#### The problem:
The word "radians" may appear in some lines of the data; copy every such line.
Record extracts section start
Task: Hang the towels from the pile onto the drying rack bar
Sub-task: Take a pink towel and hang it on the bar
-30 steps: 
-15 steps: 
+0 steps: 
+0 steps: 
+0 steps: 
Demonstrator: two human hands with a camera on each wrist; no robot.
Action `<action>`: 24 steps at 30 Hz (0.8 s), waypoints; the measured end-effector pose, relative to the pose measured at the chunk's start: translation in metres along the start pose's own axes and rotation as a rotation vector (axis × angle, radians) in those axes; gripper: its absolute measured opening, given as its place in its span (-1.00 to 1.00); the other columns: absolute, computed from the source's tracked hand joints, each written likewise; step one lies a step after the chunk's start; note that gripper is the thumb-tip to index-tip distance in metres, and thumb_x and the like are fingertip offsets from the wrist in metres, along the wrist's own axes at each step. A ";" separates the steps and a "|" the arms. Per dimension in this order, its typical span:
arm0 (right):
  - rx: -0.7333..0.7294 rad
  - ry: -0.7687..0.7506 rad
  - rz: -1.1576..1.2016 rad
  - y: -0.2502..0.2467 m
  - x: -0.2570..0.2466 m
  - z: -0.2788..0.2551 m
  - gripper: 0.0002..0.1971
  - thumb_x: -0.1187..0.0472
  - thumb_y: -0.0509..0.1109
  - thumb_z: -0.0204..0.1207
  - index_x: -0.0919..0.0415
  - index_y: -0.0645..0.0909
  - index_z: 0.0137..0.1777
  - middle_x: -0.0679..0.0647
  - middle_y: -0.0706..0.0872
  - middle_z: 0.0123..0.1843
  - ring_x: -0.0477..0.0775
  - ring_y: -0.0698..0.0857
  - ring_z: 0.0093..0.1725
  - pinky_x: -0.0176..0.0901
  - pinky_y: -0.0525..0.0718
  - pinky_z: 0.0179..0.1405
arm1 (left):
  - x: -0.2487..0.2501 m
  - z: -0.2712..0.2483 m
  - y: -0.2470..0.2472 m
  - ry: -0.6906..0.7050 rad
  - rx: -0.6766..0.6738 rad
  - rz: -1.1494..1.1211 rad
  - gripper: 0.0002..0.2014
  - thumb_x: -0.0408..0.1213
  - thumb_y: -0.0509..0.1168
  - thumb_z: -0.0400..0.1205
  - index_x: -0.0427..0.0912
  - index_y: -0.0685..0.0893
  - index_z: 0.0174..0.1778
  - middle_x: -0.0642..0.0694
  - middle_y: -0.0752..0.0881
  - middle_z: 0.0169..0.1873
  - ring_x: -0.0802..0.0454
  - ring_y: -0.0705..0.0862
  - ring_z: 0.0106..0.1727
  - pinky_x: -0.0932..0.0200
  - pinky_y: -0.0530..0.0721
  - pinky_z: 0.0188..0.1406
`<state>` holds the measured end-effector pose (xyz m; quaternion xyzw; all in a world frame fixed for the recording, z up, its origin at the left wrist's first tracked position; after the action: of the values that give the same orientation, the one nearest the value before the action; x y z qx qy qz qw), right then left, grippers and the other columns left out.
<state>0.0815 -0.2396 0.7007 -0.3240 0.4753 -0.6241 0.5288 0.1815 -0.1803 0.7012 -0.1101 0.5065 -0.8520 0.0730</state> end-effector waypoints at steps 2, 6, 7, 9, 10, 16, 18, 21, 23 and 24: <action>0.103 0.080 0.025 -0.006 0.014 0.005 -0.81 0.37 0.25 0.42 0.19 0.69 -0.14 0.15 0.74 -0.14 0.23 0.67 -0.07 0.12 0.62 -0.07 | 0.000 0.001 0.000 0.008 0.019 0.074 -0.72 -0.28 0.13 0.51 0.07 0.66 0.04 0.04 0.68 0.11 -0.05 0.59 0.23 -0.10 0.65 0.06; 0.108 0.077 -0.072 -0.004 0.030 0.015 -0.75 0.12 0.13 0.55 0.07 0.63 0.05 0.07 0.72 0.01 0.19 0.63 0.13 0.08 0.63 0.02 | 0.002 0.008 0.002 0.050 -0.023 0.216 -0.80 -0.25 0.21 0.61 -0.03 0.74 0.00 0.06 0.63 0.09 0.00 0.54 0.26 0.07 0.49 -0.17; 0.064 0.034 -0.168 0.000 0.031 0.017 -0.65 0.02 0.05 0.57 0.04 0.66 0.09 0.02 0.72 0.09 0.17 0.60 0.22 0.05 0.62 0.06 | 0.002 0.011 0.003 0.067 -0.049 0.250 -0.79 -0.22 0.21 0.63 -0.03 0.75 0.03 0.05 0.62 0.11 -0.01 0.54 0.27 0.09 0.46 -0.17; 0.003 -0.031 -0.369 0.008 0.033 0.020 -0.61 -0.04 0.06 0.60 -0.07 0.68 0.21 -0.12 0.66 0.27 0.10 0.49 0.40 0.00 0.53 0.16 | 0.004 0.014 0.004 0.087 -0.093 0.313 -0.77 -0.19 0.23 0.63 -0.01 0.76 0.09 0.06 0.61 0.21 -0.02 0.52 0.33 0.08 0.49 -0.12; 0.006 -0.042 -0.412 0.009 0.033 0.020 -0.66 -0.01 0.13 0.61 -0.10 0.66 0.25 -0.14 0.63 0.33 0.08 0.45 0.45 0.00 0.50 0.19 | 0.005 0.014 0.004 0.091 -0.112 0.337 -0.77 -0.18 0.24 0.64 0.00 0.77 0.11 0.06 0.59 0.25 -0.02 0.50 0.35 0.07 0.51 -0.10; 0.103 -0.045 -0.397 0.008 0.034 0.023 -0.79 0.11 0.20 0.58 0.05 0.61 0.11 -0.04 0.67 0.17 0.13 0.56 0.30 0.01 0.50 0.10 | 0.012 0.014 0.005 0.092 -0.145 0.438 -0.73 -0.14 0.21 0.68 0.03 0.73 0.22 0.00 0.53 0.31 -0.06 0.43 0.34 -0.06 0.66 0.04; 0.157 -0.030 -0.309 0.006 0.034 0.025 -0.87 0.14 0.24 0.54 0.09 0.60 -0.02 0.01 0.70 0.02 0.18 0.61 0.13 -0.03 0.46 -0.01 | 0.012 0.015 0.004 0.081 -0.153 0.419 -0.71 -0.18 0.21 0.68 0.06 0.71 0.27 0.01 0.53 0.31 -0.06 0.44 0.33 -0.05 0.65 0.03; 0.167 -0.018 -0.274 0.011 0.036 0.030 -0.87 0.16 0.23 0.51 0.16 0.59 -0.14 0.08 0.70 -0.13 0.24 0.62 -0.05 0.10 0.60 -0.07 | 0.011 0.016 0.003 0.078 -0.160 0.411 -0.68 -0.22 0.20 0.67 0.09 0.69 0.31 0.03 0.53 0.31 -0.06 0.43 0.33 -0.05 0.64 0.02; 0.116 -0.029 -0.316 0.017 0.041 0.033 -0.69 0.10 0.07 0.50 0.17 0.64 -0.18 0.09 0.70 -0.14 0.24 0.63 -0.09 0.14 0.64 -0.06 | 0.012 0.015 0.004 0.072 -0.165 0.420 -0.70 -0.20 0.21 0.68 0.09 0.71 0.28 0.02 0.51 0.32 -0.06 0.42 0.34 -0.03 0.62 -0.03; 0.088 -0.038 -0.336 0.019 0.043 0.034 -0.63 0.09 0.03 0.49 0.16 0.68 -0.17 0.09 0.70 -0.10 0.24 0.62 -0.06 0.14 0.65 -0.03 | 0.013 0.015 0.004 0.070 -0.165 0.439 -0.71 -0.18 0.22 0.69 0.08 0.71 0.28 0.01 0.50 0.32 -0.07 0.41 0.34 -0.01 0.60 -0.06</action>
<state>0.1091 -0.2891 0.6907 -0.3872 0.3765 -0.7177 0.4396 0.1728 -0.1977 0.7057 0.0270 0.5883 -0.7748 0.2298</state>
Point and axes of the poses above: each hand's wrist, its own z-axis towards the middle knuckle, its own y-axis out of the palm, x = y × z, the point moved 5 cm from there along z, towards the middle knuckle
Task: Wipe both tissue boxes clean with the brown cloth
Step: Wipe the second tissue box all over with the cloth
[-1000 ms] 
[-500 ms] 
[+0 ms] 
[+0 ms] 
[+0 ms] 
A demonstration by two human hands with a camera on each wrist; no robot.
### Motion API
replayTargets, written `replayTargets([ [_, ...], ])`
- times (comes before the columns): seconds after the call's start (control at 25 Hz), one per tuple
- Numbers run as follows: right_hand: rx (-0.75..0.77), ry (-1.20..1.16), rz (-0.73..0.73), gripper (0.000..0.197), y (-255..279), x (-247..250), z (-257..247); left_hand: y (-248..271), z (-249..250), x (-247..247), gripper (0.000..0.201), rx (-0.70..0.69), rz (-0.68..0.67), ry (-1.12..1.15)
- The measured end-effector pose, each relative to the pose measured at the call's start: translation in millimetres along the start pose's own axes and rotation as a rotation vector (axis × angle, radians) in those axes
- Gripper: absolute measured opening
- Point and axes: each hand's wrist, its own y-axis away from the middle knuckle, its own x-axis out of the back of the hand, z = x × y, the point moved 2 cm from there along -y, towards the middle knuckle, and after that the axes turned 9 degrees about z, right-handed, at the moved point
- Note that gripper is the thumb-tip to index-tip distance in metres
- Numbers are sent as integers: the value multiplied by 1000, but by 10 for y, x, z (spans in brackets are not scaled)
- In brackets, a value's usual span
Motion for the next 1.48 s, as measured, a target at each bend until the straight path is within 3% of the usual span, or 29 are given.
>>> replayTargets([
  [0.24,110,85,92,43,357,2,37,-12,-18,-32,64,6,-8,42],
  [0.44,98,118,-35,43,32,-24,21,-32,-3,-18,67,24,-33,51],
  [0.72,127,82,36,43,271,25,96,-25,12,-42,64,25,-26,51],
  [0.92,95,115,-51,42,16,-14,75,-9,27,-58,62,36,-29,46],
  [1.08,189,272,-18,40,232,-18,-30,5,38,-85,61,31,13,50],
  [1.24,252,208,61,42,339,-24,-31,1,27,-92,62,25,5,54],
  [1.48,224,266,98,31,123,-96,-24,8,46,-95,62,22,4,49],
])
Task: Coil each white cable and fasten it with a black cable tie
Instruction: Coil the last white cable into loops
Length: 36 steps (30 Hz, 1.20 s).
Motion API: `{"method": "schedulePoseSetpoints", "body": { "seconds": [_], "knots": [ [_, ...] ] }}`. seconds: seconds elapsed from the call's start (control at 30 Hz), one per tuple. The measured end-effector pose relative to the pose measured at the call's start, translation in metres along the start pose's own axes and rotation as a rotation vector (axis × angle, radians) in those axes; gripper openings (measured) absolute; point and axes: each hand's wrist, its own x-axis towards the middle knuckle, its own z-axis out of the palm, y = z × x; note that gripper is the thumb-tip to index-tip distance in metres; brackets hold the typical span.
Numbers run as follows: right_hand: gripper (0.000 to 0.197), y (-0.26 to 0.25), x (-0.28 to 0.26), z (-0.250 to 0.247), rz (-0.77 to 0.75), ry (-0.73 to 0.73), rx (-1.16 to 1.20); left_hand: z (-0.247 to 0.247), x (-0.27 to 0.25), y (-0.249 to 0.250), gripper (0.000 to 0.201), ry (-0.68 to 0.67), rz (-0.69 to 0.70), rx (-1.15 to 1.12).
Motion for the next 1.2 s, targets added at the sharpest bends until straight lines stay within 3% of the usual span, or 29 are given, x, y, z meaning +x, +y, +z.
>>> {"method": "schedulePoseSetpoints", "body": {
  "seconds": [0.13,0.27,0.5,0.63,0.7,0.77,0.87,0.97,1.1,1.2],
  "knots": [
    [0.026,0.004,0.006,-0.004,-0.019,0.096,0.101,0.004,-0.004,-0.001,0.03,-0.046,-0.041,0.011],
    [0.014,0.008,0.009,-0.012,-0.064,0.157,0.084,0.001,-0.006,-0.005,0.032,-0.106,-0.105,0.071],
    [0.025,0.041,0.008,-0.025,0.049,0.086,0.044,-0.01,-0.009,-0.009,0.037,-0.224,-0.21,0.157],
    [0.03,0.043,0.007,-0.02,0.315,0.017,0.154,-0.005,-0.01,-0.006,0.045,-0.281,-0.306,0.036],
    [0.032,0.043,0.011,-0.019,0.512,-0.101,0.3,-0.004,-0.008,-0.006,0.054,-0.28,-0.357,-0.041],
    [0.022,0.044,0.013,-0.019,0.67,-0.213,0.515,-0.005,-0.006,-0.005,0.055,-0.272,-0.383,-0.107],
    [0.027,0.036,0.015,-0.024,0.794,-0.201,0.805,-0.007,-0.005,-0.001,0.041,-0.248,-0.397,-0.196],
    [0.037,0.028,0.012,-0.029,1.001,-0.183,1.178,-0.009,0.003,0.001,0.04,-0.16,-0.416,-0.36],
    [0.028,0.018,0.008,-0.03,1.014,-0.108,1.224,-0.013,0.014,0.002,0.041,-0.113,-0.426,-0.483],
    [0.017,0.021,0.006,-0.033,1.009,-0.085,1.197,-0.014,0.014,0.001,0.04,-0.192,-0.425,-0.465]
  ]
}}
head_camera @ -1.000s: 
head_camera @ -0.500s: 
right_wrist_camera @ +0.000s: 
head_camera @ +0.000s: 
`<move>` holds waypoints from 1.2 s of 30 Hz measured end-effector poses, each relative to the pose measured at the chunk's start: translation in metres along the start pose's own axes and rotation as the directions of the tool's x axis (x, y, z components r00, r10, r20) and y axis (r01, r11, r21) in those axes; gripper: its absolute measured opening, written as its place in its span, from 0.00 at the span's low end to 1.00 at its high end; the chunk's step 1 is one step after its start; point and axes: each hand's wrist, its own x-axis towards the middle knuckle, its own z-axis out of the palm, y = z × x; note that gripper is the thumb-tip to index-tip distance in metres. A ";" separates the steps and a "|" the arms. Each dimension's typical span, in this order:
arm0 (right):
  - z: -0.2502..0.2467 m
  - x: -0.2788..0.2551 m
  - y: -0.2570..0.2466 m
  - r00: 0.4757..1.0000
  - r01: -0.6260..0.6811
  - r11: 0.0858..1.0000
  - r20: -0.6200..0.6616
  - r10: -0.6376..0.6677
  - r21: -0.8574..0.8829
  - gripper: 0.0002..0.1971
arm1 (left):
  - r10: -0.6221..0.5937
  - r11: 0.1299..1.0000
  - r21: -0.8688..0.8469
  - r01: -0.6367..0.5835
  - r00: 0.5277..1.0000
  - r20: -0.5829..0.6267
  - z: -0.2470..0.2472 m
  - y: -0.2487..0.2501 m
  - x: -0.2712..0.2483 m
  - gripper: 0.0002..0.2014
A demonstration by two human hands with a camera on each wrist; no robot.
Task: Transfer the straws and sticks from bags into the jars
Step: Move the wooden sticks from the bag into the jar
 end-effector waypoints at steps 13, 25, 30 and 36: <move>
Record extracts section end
#### Task response:
Action `<action>`: 24 steps at 30 Hz (0.8 s), waypoints; the measured end-effector pose, relative to the pose measured at the chunk's start: translation in metres along the start pose's own axes and rotation as a rotation vector (axis × angle, radians) in those axes; gripper: its absolute measured opening, given as its place in its span (-1.00 to 1.00); the other columns: absolute, computed from the source's tracked hand joints, each written likewise; step one lies a step after the chunk's start; note that gripper is the thumb-tip to index-tip distance in metres, and thumb_x and the like are fingertip offsets from the wrist in metres, along the wrist's own axes at each step. A ";" separates the steps and a "|" the arms. Per dimension in this order, its typical span:
- The measured end-effector pose, each relative to the pose measured at the call's start: translation in millimetres along the start pose's own axes and rotation as a rotation vector (axis × angle, radians) in those axes
Motion API: `{"method": "schedulePoseSetpoints", "body": { "seconds": [_], "knots": [ [_, ...] ] }}`. seconds: seconds elapsed from the call's start (control at 30 Hz), one per tuple. The measured end-effector pose relative to the pose measured at the call's start, translation in metres along the start pose's own axes and rotation as a rotation vector (axis × angle, radians) in those axes; gripper openings (measured) absolute; point and axes: each hand's wrist, its own x-axis towards the middle knuckle, its own z-axis out of the palm, y = z × x; note that gripper is the thumb-tip to index-tip distance in metres; brackets hold the typical span.

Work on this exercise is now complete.